Alguna vez, al perder una campera en un pueblo de Suiza, me
dirigí a una oficina de objetos olvidados que queda al fondo de la estación. La
gente que se desempeña en esas oficinas cumple una función sobrenatural y
disimulada. Son de alguna manera los custodios de la vida cotidiana, obradores y
al mismo tiempo deidades escurridizas que parecen emanados de las penumbras de
Robert Walser. Al mismo tiempo, son los grandes benefactores del azar. Me
pregunto cómo será la vida de alguien que administra objetos que nadie reclama.
Y cómo será vivir en un purgatorio donde lo inerte seduce lo vivo.
En ese mismo viaje al lago Lemán, conocí gente que se desempeñaba
oficios estrambóticos y anacrónicos, pero nunca me sucedió algo tan llamativo
como en Caux, cuando bajé del tren para visitar a un amigo pintor que me
esperaba en la estación de Montreaux. Allí estaba él, sí, pero como una especie
de modelo vivo, junto a dos camarógrafos que se turnaban para documentar su
vida cotidiana las veinticuatro horas al día con una cámara digital. El
proyecto tenía algo descomunal que sólo podía calzar con la personalidad de un
megalómano capaz de creer, no sólo que su vida podía capturar la atención de
alguien, sino que podía vivir sin tiempo privado, sin secretos, sin intimidad
–aunque frente a la cámara pudiera falsificar algún tipo de intimidad-.
Los días en la casa de Caux me depararon experiencias estrambóticas.

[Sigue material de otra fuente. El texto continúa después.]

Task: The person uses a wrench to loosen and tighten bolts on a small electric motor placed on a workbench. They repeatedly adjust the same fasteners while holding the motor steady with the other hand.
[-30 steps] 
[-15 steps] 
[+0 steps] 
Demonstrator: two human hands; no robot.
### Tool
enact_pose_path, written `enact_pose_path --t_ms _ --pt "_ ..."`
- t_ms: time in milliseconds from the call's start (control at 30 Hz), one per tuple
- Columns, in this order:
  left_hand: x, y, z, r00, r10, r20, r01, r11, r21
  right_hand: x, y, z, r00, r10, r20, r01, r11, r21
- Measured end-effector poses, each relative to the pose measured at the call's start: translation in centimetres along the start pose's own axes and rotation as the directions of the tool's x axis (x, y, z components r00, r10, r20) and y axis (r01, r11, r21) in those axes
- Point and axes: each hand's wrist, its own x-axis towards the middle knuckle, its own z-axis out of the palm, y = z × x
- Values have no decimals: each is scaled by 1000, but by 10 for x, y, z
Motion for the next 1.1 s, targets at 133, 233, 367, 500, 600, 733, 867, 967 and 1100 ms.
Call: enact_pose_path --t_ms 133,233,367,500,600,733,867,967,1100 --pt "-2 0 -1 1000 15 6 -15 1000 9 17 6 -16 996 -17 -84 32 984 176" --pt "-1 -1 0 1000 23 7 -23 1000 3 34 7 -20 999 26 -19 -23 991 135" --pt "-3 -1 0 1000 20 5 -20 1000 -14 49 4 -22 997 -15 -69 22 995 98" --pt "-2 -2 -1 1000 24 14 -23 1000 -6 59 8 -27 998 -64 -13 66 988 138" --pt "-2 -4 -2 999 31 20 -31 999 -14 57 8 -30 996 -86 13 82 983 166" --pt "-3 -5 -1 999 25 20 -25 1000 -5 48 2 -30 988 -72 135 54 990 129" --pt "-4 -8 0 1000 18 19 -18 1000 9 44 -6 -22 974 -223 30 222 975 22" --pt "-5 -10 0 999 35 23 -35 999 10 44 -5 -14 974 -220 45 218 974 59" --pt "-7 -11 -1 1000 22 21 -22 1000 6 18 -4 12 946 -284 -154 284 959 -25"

La menor y más placentera, alimentarme de chocolate suizo, casi el único comestible
que mi amigo guardaba en las alacenas de su casa, junto a quesos que compraba
en granjas cada vez que, caminando por las montañas, llegaba a la zona de
Gruyere. Esa especie de peregrinación alpina por la zona de Gruyere fue otra de
las experiencias mencionadas. Debía ser documentado por los camarógrafos/súbditos.
Mi amigo debía posar en su paisaje natal, dialogar con un amigo de su juventud
–yo- y sobre todo mostrar destrezas físicas que no suelen compaginarse con la
rutina del artista.
Partimos temprano al amanecer, cuesta arriba. Los senderos
estaban en bastante mal estado y el día de caminata estuvo repleto de accidentes,
caídas, tobillos esguinzados. De cada percance mi amigo parecía extraer una
satisfacción secreta. Éramos criaturas inferiores que documentábamos la pericia
de un superhombre. Al mismo tiempo que evitaba socorrernos en cada accidente y
sonreía, nos negaba el agua y el chocolate, únicos víveres que cargábamos -suponiendo
que el recorrido duraría una hora- y que él administraba con avaricia en su
mochila. En las esporádicas paradas, a cada uno de los mártires que lo
seguíamos con resignación les permitía un trago de agua de la cantimplora y un bloque
de chocolate, lo suficiente para reponer energías. En cierto momento tuve la
certeza de que la misión de mi amigo era matarnos. Que no había retorno ni
final de camino. Que volvería solo, con los registros que quedaran en las
cámaras de los documentalistas esclavizados por el sadismo de un pintor. Fantaseé
con huir, salir del sueño y despertar. De pronto, cuando empezó a caer el sol,
asomó el lago a lo lejos. Mi amigo bajó con un técnica impecable y se perdió
entre las copa de los árboles, como un ciervo. Extenuados, los camarógrafos y
yo caímos en la trampa del descenso. Esa bajada abrupta deparó el doble de
golpes que el ascenso. Llegué último, de
noche. En la casa las luces prendidas del jardín, las voces, las risas y el
ruido de las copas, anunciaban una fiesta no anunciada.
* Columna publicada en Cultura Perfil el 20/09/15.